Why do you keep saying 'snarky'? I never described any of your post as such,... I admitted that I was being snarky!
FroShow
3 / 5 (2) Jun 30, 2011
Particles with zero mass travel on null geodesics so the spacetime interval is zero.
<-Clarification: the time component of it's spacetime vector is zero. It's spatial component is not. So, it's spacetime interval cannot be zero.

After further reading, I realize my comment is false. Apologies for any confusion caused.
Noumenon
3.9 / 5 (67) Jul 01, 2011
But I still get a 1 rating?
Royale
not rated yet Jul 01, 2011
Noumenon, you should know by now that unless there's at least 6 votes it's too hard to say what the general pop is feeling. Sort of makes me miss marjon (since he was almost always ranked consistently a 1) and Skeptic (although he's still around I don't see him much, and he's almost always ranked a 5).

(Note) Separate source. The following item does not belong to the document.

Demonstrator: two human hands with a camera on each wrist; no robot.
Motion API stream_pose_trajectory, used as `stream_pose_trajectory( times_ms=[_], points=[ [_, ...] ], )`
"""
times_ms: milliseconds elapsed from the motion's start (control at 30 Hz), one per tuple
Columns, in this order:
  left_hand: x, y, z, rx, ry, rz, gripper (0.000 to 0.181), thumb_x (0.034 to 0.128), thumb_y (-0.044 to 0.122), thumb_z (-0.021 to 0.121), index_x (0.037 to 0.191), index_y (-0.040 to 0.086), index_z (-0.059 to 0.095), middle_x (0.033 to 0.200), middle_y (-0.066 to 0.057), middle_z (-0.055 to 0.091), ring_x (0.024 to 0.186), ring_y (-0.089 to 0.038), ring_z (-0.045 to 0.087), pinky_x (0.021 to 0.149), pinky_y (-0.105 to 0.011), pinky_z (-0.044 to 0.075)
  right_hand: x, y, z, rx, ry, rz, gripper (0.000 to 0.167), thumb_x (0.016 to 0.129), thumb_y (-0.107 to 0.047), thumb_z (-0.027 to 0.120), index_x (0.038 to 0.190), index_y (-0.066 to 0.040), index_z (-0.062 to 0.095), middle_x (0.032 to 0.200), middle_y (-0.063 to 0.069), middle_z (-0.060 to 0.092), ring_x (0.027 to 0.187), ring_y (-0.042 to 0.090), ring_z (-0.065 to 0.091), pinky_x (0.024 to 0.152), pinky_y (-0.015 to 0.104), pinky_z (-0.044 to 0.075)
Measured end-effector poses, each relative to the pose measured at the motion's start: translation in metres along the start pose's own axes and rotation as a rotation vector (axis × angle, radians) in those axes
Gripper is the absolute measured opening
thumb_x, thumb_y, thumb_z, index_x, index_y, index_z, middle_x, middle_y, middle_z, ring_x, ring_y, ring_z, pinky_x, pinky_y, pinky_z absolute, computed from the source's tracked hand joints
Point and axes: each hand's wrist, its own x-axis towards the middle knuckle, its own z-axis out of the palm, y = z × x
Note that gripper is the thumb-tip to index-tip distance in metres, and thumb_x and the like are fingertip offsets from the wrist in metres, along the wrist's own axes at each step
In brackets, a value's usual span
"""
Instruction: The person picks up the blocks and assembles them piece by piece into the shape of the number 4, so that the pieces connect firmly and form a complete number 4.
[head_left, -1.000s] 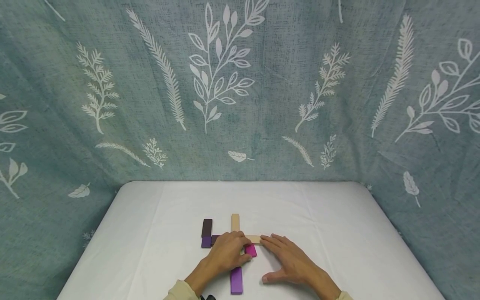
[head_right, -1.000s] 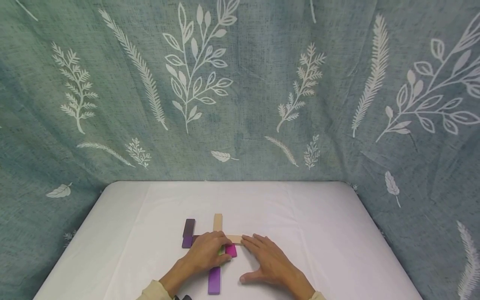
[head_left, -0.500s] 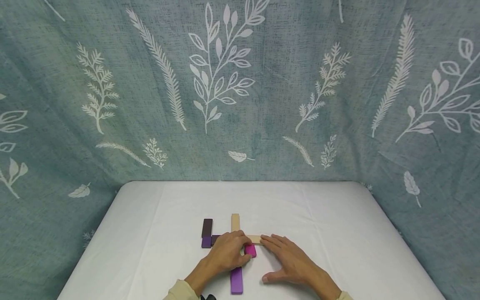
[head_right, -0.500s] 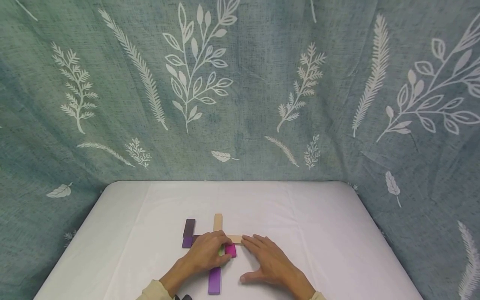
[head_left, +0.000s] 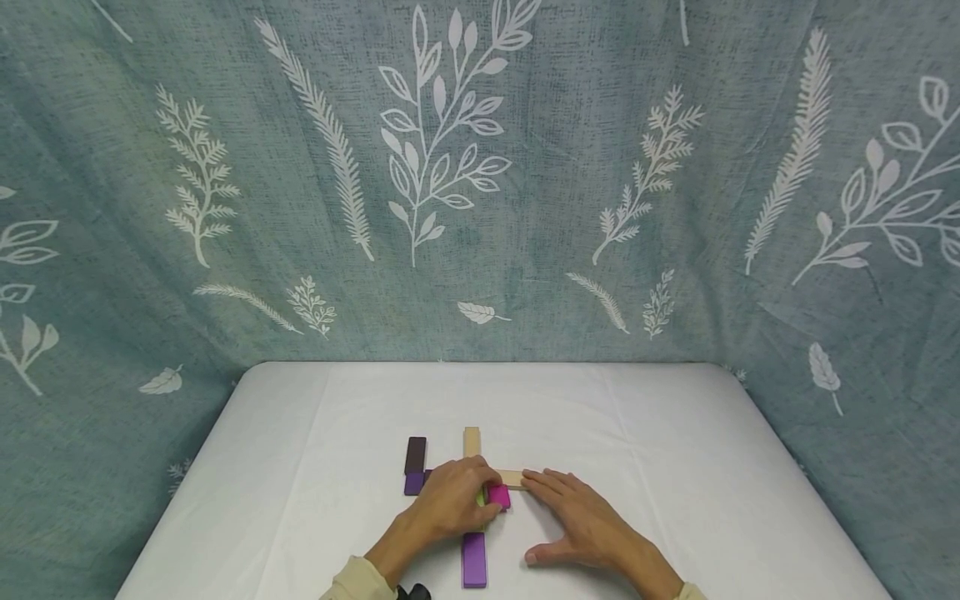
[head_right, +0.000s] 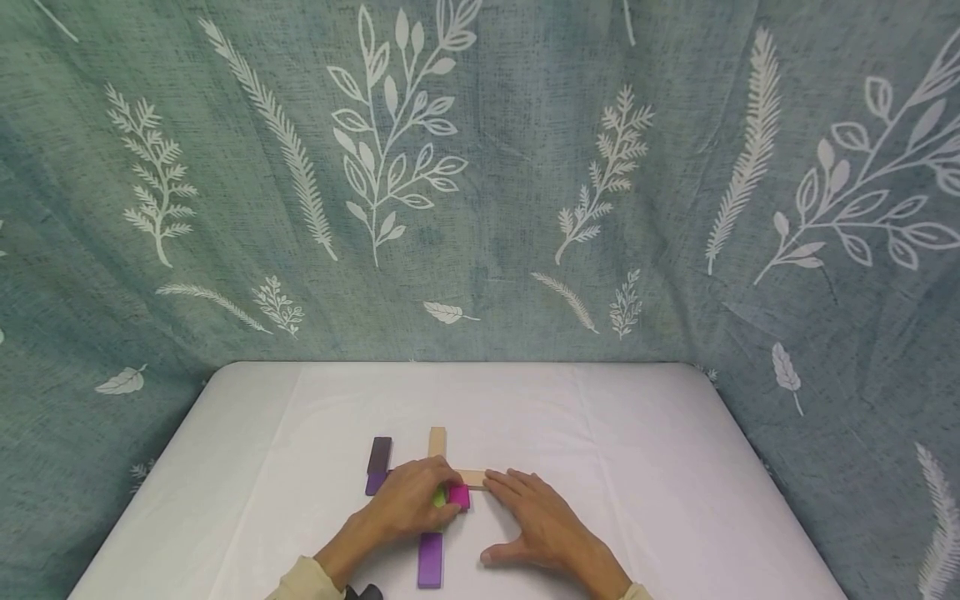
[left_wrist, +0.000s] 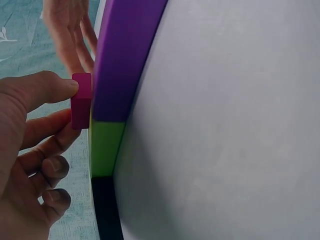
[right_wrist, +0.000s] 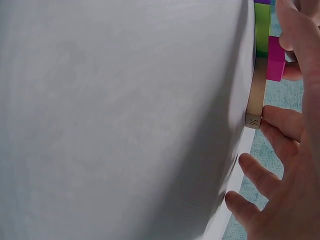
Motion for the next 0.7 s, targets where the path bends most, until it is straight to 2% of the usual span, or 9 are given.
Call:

But when two people are going back and fourth and there's one vote like that, we all know what's going on. Don't worry bout it. =)
FroShow
not rated yet Jul 01, 2011
yeah, I gave you a 1 rating, as you gave me a 1. mainly because the conversation was no longer appropriate for public debate, hence I sent you that PM explaining myself and my rising frustration at trying to make sense of what and why you wrote what you did. Also attempting to save others from needless babble. If you'd like to keep it public, I can do that. Though you're likely to regret it.
But I still get a 1 rating?
Didn't realize your ego was so tied up with your rating. I'll keep that in mind next time.
TheCyndicate
2.3 / 5 (3) Jul 03, 2011
Guys, you were getting it all wrong anyways. You were over-analyzing and not paying attention to basic information and principles.

For example, I said anything traveling AT 'C' or perhaps faster.

For some reason, you think that rule only applies to physical matter and I have no idea where you are getting this from.

In quantum entanglement, If I moved 1 entangled molecule, one direction, the other molecule will move the other direction, INSTANTLY. Now, lets say one molecule is on the other side of the Universe, it would still react INSTANTLY. This breaks lightspeed, because data is somehow transmitted to the other entangled particle.

EVERYTHING is governed by lightspeed. Including DATA in ANY format.

This is a clear violation.

BTW, I also completely agree that Time is not a physical dimension of any type and is only a human construct. Information like what is in this story, just helps to prove it.
Ulaanbatar
1 / 5 (4) Jul 03, 2011
Spacetime should be the simplest thing in nature, not some very complicated structure. Simplest is ideal gas and my ideal gas composed of the structureless speedy tachyons having velocity of 8.10^88C (C=Velocity of light in vacuum) leads to the experimental data, to the quantum mechanics, and to the SR and GR i.e. to the today's fundamental mainstream (NOT ultimate) theories.

Only tachyons (no matter whether bound in particles or free in spacetime) having, as a whole, eternal constant MEAN energy lead to the BASIC conservation law i.e. to the conservation law of energy. It leads also to the Principle of Relativity.

The tachyons lead to global nonlocality (Bohr wins with Einstein) and reality (Einstein wins with Bohr) of the Universe.